I'm writing a simple application in ANSI C. I am using GCC in a Unix environment.

I have the following sample application:

    //main.c

#include "foo.h"

int main()
{

int result;

result = add(1,5);

return0;
}

Header:

  //foo.h
    #ifndef FOO_H_INCLUDED
    #define FF_H_INCLUDED

    int add(int a, int b);

    #endif

Implementation:

//foo.c

int add(int a, int b)
{
return a+b;
}

I am compiling my program with the following command:

 cc main.c -o main.o

The compiler complains that 'reference to add is undefined'. Is this a linking problem? How do properly make use of my header?

Thanks!

You need to compile both your source files together:

cc main.c foo.c -o main

Also, in this case, -o produces an executable, so calling it main.o can be misleading.

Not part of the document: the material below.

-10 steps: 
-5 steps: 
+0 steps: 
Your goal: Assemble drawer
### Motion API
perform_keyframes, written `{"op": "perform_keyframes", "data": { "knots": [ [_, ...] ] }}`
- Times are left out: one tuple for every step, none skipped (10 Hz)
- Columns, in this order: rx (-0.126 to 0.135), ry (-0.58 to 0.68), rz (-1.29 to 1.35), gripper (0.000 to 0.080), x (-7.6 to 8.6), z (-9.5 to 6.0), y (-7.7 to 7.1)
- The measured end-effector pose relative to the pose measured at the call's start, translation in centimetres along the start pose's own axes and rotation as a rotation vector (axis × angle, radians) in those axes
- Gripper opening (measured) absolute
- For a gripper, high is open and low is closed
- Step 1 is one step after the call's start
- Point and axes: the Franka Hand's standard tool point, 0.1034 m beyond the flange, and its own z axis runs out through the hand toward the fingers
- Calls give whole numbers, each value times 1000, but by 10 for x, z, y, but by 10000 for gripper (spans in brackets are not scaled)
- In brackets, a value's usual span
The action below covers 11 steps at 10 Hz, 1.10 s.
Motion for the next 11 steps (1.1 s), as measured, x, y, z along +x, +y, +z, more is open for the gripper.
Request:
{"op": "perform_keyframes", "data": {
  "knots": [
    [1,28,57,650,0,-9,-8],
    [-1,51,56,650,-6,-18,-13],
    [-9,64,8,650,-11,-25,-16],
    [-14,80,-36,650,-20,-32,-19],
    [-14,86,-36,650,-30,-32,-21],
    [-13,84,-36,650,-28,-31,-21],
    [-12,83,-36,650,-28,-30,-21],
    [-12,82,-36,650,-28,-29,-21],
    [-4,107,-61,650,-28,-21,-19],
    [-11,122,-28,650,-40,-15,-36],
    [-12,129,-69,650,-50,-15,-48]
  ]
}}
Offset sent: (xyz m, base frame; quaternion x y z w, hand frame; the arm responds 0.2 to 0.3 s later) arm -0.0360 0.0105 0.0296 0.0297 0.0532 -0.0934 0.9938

Yet another tidbit, though unrelated to the question: the #ifndef and #define in foo.h don't match.

The header is not your current problem. Your current problem is that you're not compiling the add function definition in foo.c .

Try

cc main.c foo.c -o main.o

If you are trying to compile main.c into an assembled object file, you need to prevent gcc from trying to link. This is done via

cc -c main.c -o main.o

You can compile all other object files, then when you have all of your object files ready, you simply do

cc main.o obj1.o anotherOBJ.o -o myExecutableBinary

"undefined reference" is a linker error, not a compiler error.

The compiler sees the declaration in the header, but you have not compiled or linked the definition in foo.c. Your title uses the term definition incorrectly.